[Exercise aim] Write out every line below that contains "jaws".

(Stored items)
━━━━━━━━━━

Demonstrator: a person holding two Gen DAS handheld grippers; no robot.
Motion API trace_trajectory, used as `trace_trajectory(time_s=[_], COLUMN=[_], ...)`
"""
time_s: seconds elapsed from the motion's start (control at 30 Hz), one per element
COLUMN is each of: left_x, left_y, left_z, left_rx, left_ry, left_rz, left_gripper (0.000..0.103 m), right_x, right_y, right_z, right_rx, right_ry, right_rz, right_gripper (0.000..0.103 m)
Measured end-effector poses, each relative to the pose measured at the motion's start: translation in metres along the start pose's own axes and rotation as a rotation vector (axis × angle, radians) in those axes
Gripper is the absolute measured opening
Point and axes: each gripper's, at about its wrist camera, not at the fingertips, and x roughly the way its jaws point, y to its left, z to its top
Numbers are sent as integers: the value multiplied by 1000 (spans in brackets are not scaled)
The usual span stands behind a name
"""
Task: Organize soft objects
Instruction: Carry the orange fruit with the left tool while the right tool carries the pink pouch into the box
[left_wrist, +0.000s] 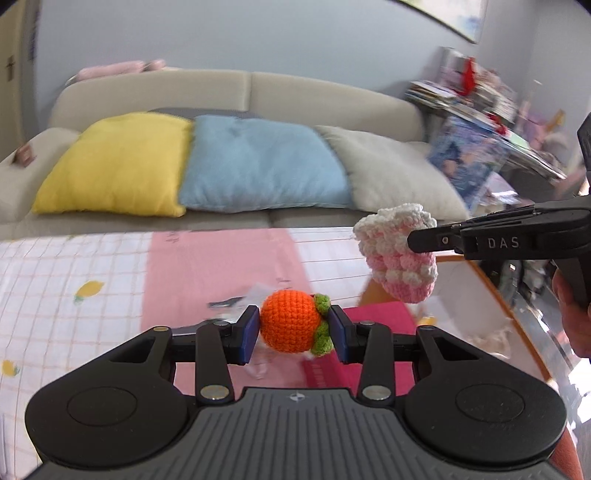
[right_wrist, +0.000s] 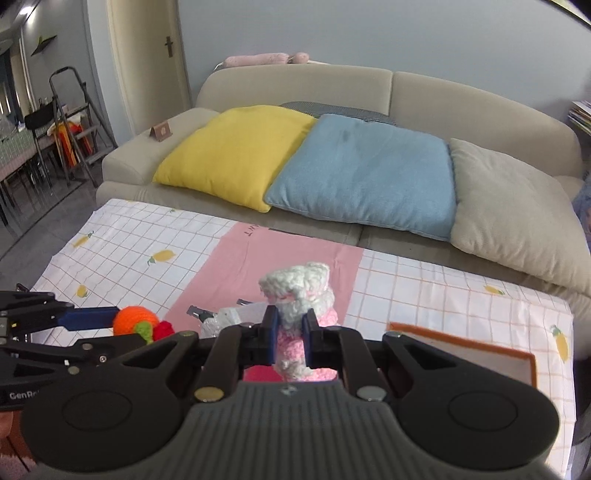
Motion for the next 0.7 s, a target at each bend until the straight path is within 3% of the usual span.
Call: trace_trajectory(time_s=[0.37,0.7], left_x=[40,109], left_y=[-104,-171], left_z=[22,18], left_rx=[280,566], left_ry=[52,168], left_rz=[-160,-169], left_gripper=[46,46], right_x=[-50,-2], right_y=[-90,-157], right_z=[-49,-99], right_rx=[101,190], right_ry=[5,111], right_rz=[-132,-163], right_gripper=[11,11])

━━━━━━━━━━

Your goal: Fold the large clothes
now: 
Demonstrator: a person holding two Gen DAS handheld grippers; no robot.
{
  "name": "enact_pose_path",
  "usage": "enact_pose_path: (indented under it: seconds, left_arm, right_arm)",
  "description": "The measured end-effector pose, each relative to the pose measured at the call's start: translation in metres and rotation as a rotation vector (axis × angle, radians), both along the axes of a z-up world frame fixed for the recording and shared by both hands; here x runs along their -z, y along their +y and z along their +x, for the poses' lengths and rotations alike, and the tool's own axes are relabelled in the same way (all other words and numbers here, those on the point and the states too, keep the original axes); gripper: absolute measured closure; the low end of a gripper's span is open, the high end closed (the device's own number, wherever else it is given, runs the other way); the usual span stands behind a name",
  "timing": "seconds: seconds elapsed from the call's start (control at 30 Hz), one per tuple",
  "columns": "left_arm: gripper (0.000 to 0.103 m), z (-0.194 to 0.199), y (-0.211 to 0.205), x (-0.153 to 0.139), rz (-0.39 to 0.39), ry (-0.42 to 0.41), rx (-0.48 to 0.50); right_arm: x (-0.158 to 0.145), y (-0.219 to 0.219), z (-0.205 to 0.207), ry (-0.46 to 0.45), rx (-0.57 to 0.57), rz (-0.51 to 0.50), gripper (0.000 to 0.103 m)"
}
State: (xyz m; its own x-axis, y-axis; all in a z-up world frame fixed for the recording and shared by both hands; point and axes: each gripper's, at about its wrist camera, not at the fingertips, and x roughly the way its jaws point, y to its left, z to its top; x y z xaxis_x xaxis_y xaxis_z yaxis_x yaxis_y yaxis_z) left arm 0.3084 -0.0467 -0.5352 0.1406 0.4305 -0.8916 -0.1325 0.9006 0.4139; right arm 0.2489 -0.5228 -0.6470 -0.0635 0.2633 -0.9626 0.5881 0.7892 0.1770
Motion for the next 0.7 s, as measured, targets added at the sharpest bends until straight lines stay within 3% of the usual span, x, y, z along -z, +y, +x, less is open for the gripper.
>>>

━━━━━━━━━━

[Finished task]
Point and axes: each gripper's, at about its wrist camera, not at the fingertips, and x roughly the way its jaws point, y to its left, z to its top
State: (xyz m; its own x-axis, y-axis; all in a z-up world frame fixed for the recording and shared by both hands; point and axes: each gripper's, at about its wrist camera, not at the fingertips, and x roughly the way its jaws point, y to its left, z to its top; x y z xaxis_x xaxis_y xaxis_z yaxis_x yaxis_y yaxis_z) left arm 0.3084 -0.0467 -0.5352 0.1406 0.4305 -0.8916 -0.1325 0.9006 0.4139; right arm 0.2489 -0.5228 -0.6470 -0.0635 0.2633 -0.9626 0.5881 0.7892 0.1770

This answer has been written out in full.